Below are the records; they must be reproduced verbatim.

====== Material for this exercise

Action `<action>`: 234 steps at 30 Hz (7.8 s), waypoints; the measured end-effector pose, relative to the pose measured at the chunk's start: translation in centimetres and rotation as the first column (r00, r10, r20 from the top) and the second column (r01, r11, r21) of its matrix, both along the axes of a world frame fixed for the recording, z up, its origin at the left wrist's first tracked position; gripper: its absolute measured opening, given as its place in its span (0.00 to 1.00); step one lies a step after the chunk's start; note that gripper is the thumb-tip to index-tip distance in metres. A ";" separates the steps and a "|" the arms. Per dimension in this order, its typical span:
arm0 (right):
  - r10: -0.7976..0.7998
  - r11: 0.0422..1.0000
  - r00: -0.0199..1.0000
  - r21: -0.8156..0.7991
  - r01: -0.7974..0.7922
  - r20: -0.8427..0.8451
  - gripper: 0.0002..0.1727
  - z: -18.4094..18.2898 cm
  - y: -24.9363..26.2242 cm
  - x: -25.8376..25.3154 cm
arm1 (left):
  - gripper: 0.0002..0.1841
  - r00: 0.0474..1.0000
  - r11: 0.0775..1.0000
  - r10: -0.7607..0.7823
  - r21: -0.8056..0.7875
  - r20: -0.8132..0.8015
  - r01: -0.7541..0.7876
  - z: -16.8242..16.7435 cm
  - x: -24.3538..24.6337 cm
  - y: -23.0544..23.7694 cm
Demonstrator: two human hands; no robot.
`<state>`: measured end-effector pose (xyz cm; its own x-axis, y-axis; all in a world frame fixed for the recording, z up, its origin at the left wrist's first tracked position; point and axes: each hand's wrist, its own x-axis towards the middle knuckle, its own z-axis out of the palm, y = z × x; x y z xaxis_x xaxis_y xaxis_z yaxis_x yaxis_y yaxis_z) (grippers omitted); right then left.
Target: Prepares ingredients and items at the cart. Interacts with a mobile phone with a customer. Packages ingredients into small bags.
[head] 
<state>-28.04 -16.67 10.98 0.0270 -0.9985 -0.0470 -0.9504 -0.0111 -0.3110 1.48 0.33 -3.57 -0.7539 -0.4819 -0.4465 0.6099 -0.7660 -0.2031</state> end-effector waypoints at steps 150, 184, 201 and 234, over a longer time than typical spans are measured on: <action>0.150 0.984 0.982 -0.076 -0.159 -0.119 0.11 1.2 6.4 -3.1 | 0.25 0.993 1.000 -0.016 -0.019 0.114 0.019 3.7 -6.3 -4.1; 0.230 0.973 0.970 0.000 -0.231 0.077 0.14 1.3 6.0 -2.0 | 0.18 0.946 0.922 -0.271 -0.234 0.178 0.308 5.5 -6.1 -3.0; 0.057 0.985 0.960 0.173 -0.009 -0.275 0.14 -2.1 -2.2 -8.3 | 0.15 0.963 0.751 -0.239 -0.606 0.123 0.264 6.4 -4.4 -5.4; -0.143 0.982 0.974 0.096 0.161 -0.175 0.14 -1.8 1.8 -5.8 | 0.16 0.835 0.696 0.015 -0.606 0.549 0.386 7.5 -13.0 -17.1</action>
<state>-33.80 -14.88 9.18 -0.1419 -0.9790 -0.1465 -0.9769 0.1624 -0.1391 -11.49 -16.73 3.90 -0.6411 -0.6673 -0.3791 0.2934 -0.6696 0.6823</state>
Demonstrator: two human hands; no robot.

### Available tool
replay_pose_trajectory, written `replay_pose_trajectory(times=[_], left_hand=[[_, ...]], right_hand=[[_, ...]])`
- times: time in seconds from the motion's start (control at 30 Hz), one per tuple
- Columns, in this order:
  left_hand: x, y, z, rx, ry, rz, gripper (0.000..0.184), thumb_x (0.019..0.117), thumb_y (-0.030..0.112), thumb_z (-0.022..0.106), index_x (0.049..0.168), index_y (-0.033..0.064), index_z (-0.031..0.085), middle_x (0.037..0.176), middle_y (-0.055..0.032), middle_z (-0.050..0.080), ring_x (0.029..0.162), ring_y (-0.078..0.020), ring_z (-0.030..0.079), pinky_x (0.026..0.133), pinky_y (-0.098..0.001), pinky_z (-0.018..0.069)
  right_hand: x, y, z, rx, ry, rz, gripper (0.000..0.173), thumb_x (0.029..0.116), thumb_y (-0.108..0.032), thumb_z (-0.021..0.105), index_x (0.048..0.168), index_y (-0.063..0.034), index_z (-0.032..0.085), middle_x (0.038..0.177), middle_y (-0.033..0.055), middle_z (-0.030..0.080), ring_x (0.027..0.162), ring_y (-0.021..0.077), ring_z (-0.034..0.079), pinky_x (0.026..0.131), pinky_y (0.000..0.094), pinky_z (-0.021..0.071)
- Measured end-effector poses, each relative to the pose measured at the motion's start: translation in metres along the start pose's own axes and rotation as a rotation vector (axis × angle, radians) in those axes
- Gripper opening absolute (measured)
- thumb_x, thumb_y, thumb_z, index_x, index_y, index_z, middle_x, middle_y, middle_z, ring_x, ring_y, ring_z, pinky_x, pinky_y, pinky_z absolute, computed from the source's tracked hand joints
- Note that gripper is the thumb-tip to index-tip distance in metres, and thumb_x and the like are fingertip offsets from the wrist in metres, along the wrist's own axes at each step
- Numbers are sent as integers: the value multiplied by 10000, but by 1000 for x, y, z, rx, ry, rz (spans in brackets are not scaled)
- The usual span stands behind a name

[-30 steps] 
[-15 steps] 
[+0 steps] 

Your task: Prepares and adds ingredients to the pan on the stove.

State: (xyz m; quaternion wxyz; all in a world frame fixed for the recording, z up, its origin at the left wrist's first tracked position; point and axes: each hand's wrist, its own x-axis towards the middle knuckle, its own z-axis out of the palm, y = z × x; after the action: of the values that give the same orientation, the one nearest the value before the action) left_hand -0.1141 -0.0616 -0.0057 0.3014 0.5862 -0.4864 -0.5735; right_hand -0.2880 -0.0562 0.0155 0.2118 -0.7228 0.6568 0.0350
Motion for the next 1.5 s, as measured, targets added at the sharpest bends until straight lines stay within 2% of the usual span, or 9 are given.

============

Result of this exercise —
Action `<action>`: 234 steps at 30 Hz (7.8 s), waypoints; the measured end-effector pose, relative to the pose measured at the chunk's start: translation in centimetres and rotation as the first column (r00, r10, r20 from the top) and the second column (r01, r11, r21) of its matrix, both along the axes of a world frame fixed for the recording, z up, its origin at the left wrist's first tracked position; gripper: its absolute measured opening, given as its place in its span (0.00 to 1.00); step one lies a step after the chunk's start; note that gripper is the thumb-tip to index-tip distance in metres. A ";" separates the steps and a "|" the arms. Per dimension in this order, its typical span:
arm0 (right):
  - r10: -0.7976..0.7998
  - r11: 0.0422..1.0000
  - r00: -0.0199..1.0000
  - r21: -0.8156..0.7991
  - r01: -0.7974..0.7922
  - r20: -0.8427..0.8451
  - gripper: 0.0002..0.1727
  - z: -18.4094..18.2898 cm
  - y: -24.9363..26.2242 cm
  - x: -25.8376..25.3154 cm
arm1 (left):
  - gripper: 0.0002..0.1841
  - r00: 0.0474..1.0000
  - r11: 0.0775..1.0000
  - r10: -0.7607..0.7823
  - r21: -0.8056..0.7875
  - r20: -0.8132..0.8015
  - r01: -0.7541..0.7876
  - z: -16.8242..16.7435 cm
  - x: -24.3538..24.6337 cm
  - y: -23.0544..23.7694 cm
Demonstrator: two human hands; no robot.
`<state>`: measured end-effector pose (xyz cm; its own x-axis, y-axis; all in a world frame fixed for the recording, z up, its origin at the left wrist's first tracked position; point and axes: each hand's wrist, its own x-axis towards the middle knuckle, its own z-axis out of the palm, y = z × x; x y z xaxis_x xaxis_y xaxis_z yaxis_x yaxis_y yaxis_z) (grippers omitted); right then left.
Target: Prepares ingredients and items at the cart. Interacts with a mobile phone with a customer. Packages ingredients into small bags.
[head] 
<state>-28.04 -16.67 10.98 0.0270 -0.9985 -0.0470 -0.9504 -0.0111 -0.3110 1.48 0.33 -3.57 -0.7539 -0.4819 -0.4465 0.6099 -0.7660 -0.2031</state> end-effector waypoints at steps 150, 184, 201 and 234, over a longer time than typical spans are measured on: <action>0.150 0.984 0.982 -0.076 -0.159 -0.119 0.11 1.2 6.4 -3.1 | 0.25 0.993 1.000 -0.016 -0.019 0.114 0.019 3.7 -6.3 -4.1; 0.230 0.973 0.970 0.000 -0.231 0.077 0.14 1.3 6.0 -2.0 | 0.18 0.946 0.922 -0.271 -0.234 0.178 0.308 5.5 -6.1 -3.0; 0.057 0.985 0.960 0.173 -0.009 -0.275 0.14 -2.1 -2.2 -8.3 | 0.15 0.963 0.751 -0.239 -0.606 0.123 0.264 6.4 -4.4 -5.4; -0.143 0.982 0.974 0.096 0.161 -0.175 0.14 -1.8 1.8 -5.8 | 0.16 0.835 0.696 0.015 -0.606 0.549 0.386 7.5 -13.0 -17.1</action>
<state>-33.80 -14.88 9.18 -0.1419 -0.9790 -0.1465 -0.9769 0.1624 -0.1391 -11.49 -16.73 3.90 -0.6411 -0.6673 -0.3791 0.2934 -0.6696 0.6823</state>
Demonstrator: two human hands; no robot.

### Available tool
replay_pose_trajectory, written `replay_pose_trajectory(times=[_], left_hand=[[_, ...]], right_hand=[[_, ...]])`
- times: time in seconds from the motion's start (control at 30 Hz), one per tuple
- Columns, in this order:
  left_hand: x, y, z, rx, ry, rz, gripper (0.000..0.184), thumb_x (0.019..0.117), thumb_y (-0.030..0.112), thumb_z (-0.022..0.106), index_x (0.049..0.168), index_y (-0.033..0.064), index_z (-0.031..0.085), middle_x (0.037..0.176), middle_y (-0.055..0.032), middle_z (-0.050..0.080), ring_x (0.029..0.162), ring_y (-0.078..0.020), ring_z (-0.030..0.079), pinky_x (0.026..0.133), pinky_y (-0.098..0.001), pinky_z (-0.018..0.069)
  right_hand: x, y, z, rx, ry, rz, gripper (0.000..0.173), thumb_x (0.029..0.116), thumb_y (-0.108..0.032), thumb_z (-0.021..0.105), index_x (0.048..0.168), index_y (-0.063..0.034), index_z (-0.032..0.085), middle_x (0.038..0.177), middle_y (-0.033..0.055), middle_z (-0.030..0.080), ring_x (0.027..0.162), ring_y (-0.021..0.077), ring_z (-0.034..0.079), pinky_x (0.026..0.131), pinky_y (0.000..0.094), pinky_z (-0.021..0.071)
- Measured end-effector poses, each relative to the pose measured at the motion's start: translation in metres along the start pose's own axes and rotation as a rotation vector (axis × angle, radians) in those axes
- Gripper opening absolute (measured)
- thumb_x, thumb_y, thumb_z, index_x, index_y, index_z, middle_x, middle_y, middle_z, ring_x, ring_y, ring_z, pinky_x, pinky_y, pinky_z absolute, computed from the source's tracked hand joints
- Note that gripper is the thumb-tip to index-tip distance in metres, and thumb_x and the like are fingertip offsets from the wrist in metres, along the wrist's own axes at each step
- Numbers are sent as integers: the value multiplied by 10000, but by 1000 for x, y, z, rx, ry, rz (spans in brackets are not scaled)
- The usual span stands behind a name

[-30 steps] 
[-15 steps] 
[+0 steps] 

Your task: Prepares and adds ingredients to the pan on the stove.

State: (xyz m; quaternion wxyz; all in a world frame fixed for the recording, z up, its origin at the left wrist's first tracked position; point and axes: each hand's wrist, its own x-axis towards the middle knuckle, its own z-axis out of the palm, y = z × x; after the action: of the values that give the same orientation, the one nearest the value before the action) left_hand -0.1141 -0.0616 -0.0057 0.3014 0.5862 -0.4864 -0.5735; right_hand -0.2880 -0.0562 0.0155 0.2118 -0.7228 0.6568 0.0350
Motion for the next 1.5 s, as measured, targets added at the sharpest bends until straight lines stay within 2% of the usual span, or 9 are given.

This output is now finished.